O cadete expulsou-se do Curso de Oficiais do Instituto Superior de Ciências Policiais e Segurança Interna por publicações associadas à extrema-direita na rede social X. O recurso ao Supremo Tribunal Administrativo (STA) já foi interposto, ainda sem despacho de admissão, informou o chefe de gabinete do presidente do STA.
Segundo o JN, entre os 16 e os 18 anos, o jovem publicou conteúdos de teor extremista, incluindo uma imagem de uma bandeira LGBT a arder e referências ao grupo ultranacionalista 1143. As publicações permaneceram no X após o ingresso no curso.
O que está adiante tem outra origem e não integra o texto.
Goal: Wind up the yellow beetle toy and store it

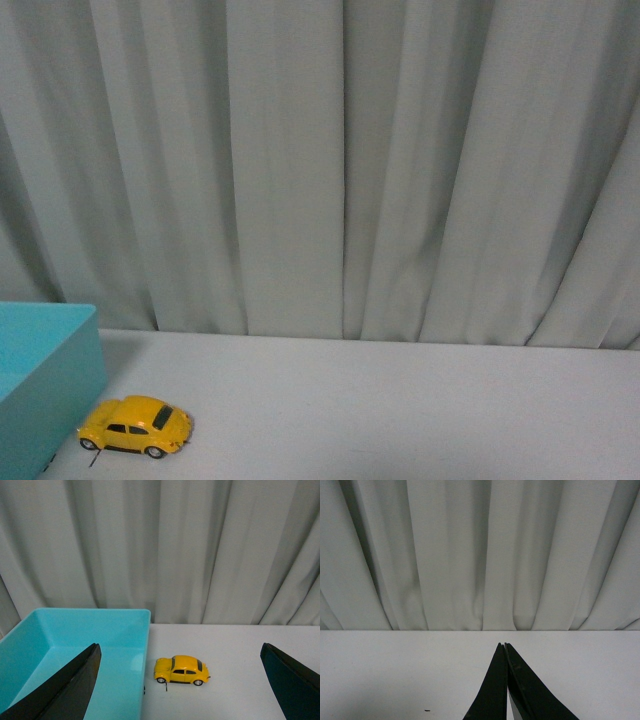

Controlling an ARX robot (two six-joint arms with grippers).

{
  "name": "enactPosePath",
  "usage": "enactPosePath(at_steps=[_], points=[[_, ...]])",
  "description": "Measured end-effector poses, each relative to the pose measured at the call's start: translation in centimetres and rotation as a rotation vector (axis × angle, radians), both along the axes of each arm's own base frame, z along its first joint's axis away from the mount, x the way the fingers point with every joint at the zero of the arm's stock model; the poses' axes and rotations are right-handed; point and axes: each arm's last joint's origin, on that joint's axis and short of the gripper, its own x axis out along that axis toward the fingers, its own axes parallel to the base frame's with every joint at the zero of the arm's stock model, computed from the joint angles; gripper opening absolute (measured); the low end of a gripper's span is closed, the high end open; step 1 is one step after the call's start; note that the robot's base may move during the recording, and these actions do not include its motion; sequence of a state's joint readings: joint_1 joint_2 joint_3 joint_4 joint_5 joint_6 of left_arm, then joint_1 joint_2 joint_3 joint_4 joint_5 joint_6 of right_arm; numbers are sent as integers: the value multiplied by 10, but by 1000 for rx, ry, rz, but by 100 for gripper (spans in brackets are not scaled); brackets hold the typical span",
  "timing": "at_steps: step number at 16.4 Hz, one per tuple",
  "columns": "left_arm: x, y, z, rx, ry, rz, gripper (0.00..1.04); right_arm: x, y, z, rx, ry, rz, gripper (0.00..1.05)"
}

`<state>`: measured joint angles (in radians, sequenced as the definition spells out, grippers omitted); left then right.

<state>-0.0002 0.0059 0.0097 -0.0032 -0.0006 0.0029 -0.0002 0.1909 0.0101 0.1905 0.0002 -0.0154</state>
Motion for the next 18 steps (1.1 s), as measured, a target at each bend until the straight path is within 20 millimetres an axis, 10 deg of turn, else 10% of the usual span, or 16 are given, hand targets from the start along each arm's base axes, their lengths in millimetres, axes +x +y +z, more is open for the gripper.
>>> enactPosePath(at_steps=[9, 17, 18], points=[[0, 0, 0, 0, 0, 0, 98, -12, 0, -3, 0, 5, 0, 3], [0, 0, 0, 0, 0, 0, 98, -12, 0, -3, 1, 6, 0, 99], [0, 0, 0, 0, 0, 0, 98, -12, 0, -3, 1, 6, 0, 98]])
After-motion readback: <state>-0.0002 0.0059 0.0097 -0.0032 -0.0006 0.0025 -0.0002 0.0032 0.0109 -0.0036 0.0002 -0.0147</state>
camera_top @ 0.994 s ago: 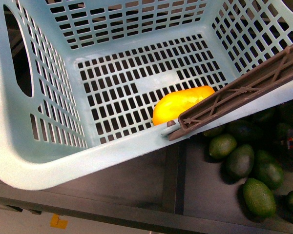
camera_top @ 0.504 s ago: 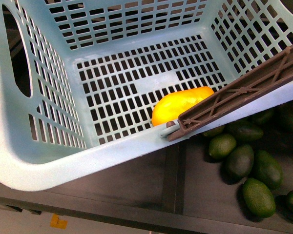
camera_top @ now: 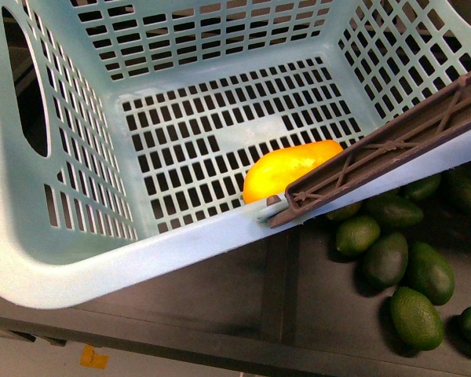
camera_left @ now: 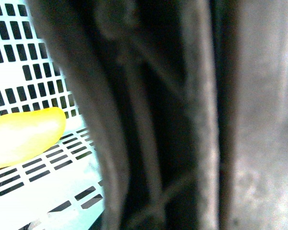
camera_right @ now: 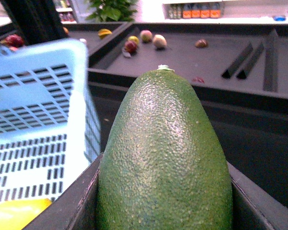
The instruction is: Pick mango and avocado into basket
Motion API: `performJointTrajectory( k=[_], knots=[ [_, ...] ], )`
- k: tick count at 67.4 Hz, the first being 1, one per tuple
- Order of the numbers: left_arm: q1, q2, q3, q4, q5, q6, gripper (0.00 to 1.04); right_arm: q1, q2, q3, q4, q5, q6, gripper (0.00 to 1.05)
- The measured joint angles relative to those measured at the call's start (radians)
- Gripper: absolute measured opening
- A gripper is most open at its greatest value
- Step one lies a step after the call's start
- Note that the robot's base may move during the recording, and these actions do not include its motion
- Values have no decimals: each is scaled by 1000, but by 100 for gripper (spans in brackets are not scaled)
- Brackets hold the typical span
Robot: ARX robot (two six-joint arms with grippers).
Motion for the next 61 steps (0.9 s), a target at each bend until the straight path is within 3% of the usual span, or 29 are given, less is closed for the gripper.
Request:
performJointTrajectory(
  k=[18, 26, 44, 61],
  knots=[
    [0, 0, 0, 0, 0, 0, 13, 316, 62, 35, 72, 241, 78, 56],
    [0, 0, 0, 0, 0, 0, 13, 408, 127, 53, 100, 317, 81, 56],
    [0, 0, 0, 0, -1, 0, 13, 522, 231, 114, 119, 418, 100, 55],
    [6, 0, 0, 0, -16, 0, 13, 541, 301, 160, 118, 492, 111, 55]
  ],
)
A expulsão ocorreu após uma denúncia de uma colega e a abertura de um processo disciplinar pela PSP. Em primeira instância, o Tribunal Administrativo e Fiscal de Penafiel reconheceu a razão do cadete, que contestou a decisão.
A PSP recorreu para o Tribunal Central Administrativo Norte, que confirmou a expulsão com voto de vencido de um dos três juízes. O veredicto do Supremo Tribunal Administrativo ainda não foi divulgado, estando pendente a atuação final do STA.
Desdobramentos
- O caso envolve o Instituto Superior de Ciências Policiais e Segurança Interna, a PSP e o STA.
- O recurso apenas questiona a legalidade e a adequação da sanção disciplinar, sem ainda definir o desfecho.